Benchmark June palm oil futures on the Bursa Malaysia Derivatives Exchange inched up 0.6 percent to close at 3,481 ringgit ($1,139) per tonne after going as high as 3,497 ringgit, a level unseen since last March. Traded volumes stood at over 21,026 lots of 25 tonnes each, lighter than the usual 25,000 lots.
Palm oil faces a resistance zone of 3,487-3,504 ringgit per tonne, said Reuters market analyst Wang Tao based on technical analysis, adding that a break above will trigger a significant rise to 3,806 ringgit in the next three months. The edible oil futures started the week strongly as the latest Malaysian export data pointed to healthy demand outlook.
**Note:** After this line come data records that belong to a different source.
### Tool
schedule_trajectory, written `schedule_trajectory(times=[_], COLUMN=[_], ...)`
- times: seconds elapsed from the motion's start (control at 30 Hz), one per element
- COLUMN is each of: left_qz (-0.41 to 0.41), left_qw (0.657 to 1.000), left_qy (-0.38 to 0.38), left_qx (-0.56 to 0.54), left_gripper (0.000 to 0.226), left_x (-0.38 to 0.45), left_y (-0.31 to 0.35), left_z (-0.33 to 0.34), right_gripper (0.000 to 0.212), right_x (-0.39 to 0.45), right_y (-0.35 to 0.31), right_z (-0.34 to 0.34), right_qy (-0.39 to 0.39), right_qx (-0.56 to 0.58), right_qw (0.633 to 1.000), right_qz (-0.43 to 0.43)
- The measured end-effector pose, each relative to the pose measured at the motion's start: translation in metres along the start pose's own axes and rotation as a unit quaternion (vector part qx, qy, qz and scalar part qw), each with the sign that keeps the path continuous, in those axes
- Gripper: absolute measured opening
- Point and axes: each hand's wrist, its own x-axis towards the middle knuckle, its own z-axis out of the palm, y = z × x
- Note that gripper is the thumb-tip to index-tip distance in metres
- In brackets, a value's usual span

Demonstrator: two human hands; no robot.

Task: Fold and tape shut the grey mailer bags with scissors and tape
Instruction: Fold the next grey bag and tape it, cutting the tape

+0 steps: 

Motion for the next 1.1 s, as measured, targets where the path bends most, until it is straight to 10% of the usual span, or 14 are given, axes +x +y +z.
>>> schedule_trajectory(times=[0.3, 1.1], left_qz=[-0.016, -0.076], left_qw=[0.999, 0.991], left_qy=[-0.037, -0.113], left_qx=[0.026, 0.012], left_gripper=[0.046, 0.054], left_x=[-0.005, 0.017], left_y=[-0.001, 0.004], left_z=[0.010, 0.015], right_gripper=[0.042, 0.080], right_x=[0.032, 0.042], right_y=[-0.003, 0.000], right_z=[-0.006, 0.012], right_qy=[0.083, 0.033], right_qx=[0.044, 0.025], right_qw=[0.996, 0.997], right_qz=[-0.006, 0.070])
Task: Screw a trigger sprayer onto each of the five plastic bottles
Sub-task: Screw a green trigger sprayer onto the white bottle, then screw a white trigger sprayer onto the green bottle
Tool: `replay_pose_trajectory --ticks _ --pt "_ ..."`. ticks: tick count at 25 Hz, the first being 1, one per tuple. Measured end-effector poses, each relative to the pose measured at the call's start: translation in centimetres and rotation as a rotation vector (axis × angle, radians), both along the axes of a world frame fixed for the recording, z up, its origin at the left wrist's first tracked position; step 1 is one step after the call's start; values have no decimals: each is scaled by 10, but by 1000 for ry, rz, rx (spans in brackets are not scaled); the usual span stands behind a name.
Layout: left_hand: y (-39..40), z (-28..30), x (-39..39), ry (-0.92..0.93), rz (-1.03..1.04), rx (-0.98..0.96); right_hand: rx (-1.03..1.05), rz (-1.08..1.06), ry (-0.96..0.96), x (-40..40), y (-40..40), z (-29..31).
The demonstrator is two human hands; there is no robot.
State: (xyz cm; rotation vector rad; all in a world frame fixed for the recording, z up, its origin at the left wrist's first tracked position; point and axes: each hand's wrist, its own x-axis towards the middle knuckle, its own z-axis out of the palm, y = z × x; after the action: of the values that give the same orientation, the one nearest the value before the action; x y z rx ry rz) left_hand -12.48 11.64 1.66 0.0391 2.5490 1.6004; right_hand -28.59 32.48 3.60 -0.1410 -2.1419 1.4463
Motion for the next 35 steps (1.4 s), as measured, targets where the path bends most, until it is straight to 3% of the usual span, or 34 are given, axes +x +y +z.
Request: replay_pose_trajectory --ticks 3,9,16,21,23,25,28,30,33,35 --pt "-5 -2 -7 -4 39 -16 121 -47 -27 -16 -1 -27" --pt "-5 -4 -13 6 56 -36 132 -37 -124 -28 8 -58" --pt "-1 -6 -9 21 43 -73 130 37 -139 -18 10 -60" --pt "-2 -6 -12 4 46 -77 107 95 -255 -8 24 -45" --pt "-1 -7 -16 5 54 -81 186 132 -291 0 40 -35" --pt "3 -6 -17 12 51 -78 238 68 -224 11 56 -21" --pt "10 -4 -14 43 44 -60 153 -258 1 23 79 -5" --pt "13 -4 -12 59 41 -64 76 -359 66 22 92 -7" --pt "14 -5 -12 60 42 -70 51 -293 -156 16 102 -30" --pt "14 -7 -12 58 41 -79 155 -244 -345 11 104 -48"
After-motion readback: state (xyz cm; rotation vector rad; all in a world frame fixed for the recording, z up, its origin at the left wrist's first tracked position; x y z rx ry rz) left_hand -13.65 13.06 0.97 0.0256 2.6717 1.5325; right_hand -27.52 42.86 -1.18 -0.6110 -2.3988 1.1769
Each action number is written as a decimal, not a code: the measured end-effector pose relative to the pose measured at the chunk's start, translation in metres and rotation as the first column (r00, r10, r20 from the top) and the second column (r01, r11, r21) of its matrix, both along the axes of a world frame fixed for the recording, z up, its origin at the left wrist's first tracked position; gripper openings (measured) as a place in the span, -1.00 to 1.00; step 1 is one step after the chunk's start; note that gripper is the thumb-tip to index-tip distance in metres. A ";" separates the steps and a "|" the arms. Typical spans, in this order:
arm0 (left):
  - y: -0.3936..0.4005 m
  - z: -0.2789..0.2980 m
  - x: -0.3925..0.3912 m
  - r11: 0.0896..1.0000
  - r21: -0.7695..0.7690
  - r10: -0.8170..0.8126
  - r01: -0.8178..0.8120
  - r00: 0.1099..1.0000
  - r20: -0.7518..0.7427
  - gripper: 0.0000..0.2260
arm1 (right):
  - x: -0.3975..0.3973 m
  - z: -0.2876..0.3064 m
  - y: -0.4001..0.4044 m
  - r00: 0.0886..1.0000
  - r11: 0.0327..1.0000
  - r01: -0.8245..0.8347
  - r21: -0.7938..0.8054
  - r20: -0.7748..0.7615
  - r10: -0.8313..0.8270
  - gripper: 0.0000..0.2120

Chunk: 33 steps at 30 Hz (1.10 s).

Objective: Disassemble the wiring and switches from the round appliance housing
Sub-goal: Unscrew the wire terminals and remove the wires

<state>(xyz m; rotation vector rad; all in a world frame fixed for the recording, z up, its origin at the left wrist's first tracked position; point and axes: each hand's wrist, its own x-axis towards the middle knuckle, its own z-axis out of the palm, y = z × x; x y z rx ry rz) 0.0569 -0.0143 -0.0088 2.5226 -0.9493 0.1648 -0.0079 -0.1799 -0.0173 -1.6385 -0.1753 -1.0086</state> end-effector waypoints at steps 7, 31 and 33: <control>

Exports rose 6.6 percent for the first 25 days of March from a month ago, said cargo surveyors Societe Generale de Surveillance respectively. "Crude palm oil production growth is poised to decline by 1.5 percent year-on-year to 1.4 million tonnes in March and this trend may continue throughout second quarter of 2012," said Alan Lim, an analyst at Kenanga Investment Bank, in a research note. In other vegetable oil markets, the most active US soyoil contract for May gained 0.2 percent in Asian trade while the most active September 2012 soyoil contract on China's Dalian Commodity exchange inched down 0.1 percent.